We have categorized non-interactive tests into four subcategories: category classification, sequence labeling, A/B tests, and Likert scale. We Currently only support “category classification”.
- Category classification: a requester provides a set of labels. The worker selects one of the labels on the given dialog or sentences. 1) select one of these categories for each dialog (e.g., too short, multi task, task complete out of scope, or task incomplete) 2) asked a binary question: Is any part of the response to this quote sarcastic? 3) ask workers to decide whether, given the first one or two utterances of context, the shown continuation is the actual follow-up utterance in the original dialogue or a random response.
- Sequence labeling: the worker selects a specific word or phrase in a sentence or paragraph and then answers a predefined multiple choice question: 1) named entity tagging on the given text 2) a task of mapping each mention in context to one or more characters in a knowledge base.
- A/B tests: The worker selects the candidate amongst several that are proposed. (e.g., “given the context and the system output for the baseline and the context-aware system, and they were asked to pick the variant that sounds more natural”, “select the best response among $n$ candidate responses”)
- Likert scale: a worker assigns a rating to a given dialog or sentence. (e.g., give a score from 1 to 5 on how good the response is given the context. score each utterance in terms of informativeness and naturalness)
Category Classification
Figure 1
Figure 1 shows an overall process of creating a project using DialCrowd:
- First, select a type of evaluation: non-interactive testing.

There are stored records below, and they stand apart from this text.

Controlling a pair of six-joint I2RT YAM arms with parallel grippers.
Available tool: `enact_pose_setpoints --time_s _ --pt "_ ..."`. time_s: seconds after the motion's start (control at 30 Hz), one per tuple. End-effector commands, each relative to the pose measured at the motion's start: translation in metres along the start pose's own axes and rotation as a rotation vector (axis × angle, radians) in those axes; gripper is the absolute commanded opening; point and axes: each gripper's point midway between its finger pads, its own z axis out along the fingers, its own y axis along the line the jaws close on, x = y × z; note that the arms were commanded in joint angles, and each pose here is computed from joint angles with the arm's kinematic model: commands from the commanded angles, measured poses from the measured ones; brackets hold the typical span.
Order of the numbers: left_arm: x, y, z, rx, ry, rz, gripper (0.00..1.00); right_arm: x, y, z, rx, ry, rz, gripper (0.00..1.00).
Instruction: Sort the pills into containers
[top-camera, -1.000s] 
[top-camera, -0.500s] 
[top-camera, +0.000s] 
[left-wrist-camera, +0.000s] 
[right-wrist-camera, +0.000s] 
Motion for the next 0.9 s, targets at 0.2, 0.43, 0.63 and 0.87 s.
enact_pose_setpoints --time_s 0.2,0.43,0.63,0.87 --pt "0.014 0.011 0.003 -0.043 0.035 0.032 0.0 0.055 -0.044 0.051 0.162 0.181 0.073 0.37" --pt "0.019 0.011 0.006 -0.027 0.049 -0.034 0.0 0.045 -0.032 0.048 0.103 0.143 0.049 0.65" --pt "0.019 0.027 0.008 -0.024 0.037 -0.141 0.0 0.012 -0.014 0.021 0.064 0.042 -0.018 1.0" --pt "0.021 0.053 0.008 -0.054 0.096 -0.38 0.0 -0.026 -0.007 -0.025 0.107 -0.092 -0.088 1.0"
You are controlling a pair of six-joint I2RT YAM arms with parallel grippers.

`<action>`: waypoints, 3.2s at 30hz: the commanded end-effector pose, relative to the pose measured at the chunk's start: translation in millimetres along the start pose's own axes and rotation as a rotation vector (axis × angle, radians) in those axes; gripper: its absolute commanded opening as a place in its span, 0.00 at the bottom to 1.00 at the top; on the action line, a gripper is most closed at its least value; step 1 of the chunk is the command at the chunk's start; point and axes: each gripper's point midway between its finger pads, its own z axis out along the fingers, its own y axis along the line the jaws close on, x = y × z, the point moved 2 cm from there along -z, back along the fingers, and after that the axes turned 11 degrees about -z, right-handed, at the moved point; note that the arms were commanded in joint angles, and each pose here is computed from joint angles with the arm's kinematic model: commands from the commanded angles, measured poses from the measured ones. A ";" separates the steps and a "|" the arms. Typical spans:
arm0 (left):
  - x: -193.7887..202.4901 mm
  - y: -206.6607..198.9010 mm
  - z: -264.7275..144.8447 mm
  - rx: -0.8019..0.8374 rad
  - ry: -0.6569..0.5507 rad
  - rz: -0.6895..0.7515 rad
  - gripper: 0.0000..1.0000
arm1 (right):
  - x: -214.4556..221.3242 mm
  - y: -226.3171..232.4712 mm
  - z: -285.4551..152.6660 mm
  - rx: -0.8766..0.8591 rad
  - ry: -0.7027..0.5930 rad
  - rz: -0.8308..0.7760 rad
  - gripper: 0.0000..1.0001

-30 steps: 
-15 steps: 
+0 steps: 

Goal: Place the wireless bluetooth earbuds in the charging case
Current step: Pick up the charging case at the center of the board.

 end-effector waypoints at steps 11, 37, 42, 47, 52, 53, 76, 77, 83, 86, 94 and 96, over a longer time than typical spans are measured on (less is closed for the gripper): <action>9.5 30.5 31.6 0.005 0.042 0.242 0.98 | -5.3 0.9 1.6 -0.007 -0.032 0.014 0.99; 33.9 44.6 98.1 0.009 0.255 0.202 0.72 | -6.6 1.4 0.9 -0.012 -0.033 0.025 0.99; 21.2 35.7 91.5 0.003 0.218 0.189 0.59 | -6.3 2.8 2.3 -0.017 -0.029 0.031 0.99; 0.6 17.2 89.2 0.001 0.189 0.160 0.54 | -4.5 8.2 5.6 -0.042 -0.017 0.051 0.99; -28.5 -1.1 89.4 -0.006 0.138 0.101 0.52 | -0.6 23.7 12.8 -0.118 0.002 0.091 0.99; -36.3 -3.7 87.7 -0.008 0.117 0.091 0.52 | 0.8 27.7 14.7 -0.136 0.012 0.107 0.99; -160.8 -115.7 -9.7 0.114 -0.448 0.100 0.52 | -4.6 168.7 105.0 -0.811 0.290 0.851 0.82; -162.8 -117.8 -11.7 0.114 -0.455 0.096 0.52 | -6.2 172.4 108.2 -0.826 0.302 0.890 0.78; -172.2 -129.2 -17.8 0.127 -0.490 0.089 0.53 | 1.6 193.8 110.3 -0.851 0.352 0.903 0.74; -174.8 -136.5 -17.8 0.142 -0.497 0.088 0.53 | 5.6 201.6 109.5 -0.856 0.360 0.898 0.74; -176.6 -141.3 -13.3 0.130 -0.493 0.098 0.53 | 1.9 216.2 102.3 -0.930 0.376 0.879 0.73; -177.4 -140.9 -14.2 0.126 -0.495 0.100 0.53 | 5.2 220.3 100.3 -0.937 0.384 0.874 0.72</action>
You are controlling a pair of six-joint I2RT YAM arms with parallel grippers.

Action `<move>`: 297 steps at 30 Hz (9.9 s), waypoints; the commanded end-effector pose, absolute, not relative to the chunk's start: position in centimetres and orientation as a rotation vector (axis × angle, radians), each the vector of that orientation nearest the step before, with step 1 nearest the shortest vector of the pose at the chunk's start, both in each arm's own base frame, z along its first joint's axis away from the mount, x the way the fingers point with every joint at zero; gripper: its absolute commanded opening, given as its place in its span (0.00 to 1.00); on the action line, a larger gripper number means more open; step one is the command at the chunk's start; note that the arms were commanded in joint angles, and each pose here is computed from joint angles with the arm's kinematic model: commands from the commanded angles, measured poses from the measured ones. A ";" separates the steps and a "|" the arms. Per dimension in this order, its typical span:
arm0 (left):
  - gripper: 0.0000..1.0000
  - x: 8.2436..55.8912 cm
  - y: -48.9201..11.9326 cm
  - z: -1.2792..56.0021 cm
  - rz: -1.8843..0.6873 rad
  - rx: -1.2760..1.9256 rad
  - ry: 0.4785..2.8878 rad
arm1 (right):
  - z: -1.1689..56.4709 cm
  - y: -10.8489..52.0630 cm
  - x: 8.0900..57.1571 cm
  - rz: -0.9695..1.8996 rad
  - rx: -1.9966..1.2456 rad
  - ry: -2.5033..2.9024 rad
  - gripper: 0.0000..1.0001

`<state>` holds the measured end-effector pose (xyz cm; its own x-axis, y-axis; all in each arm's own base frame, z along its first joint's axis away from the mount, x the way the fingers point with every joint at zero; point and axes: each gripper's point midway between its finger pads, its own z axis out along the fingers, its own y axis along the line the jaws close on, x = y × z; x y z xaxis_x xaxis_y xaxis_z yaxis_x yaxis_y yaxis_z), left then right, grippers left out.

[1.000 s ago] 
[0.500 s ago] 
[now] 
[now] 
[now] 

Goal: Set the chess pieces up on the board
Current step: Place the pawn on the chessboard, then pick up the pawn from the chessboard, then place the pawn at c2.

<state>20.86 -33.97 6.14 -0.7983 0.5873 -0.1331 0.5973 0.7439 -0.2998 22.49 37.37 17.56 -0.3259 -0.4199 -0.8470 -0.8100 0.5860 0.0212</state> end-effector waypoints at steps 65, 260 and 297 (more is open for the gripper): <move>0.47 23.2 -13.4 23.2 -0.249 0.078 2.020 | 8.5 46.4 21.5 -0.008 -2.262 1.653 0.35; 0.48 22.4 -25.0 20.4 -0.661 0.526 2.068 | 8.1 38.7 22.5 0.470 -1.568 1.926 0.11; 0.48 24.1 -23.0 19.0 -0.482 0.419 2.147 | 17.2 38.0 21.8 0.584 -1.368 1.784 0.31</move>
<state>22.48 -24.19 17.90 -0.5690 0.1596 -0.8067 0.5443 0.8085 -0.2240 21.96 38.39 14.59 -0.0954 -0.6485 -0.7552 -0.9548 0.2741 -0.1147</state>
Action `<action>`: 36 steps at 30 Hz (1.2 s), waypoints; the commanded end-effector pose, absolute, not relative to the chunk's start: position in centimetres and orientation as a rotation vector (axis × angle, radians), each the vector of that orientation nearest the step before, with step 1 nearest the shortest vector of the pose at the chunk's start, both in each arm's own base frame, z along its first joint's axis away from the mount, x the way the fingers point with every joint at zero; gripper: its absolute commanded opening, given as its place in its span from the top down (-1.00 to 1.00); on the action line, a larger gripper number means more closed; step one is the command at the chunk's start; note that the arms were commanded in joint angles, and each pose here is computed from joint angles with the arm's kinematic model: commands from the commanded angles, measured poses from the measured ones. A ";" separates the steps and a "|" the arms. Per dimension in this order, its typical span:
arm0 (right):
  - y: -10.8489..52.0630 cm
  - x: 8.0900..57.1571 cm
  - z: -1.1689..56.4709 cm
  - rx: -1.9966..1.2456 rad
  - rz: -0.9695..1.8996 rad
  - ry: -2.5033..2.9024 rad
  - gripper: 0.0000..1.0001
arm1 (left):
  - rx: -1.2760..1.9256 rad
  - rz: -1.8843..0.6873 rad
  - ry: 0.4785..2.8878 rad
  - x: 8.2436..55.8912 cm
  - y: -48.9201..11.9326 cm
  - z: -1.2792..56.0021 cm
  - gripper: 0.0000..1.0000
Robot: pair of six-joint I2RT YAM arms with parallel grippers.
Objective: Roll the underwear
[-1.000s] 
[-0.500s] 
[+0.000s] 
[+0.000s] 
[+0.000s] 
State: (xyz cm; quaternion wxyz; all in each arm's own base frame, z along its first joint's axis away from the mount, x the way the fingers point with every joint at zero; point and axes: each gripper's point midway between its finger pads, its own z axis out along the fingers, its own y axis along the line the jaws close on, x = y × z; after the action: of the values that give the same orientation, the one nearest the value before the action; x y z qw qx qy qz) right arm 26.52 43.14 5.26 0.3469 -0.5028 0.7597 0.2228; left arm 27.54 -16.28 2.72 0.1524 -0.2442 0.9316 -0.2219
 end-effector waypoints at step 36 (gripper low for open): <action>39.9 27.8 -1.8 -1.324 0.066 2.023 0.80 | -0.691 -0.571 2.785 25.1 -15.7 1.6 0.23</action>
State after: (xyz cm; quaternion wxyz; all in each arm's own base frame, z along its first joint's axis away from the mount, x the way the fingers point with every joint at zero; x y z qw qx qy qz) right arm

- Second, click the “New Project” button and input the name of a project.
- Third, if you successfully create the “New project”, you will see your project in the table. Please click the enter (edit) icon to start. We provide several examples that you can follow.
Figure 2
(1) Basic information
In order to setup the category classification, requesters fill out the following information:
ex)
- Generic Introduction: Please select one of dialog acts.....
- Number of task per HIT: 10
- Number of sentence per task: 5
- Number of worker per sentence: 3
The above example indicates that 5 sentences will be shown to workers per page. They have to finish 10 pages. Thus, a worker has to annotate total 50 sentences (Number of task per worker(10) * Number of sentences per page(5)= 50). (Number of worker per sentence: 3) mean one sentence will be annotated by 3 workers.
(2) Upload your data
Format of Category Classification The foramt of category classification is just sentences splited by newline (\n)
Has onihime vs been made into an anime
What percent of 25 is 23
What does C K mean
How do you say eggs with bacon and toast in spanish
Is cat litter safe for concrete to melt ice
U-235 and Pu-239 are both what
Did Hannibal Lecter kill Allegra Pazzi
(3) Add Class
You need to define class categories (e.g., inform, request, confirm, etc) and example sentences for workers.
These exmaples will be shown in DialCrowd Workers.
(4) Save your project
(5) Test and deploy
You can download the format for uploading your data. You can preview the DialCrowd Worker’s website.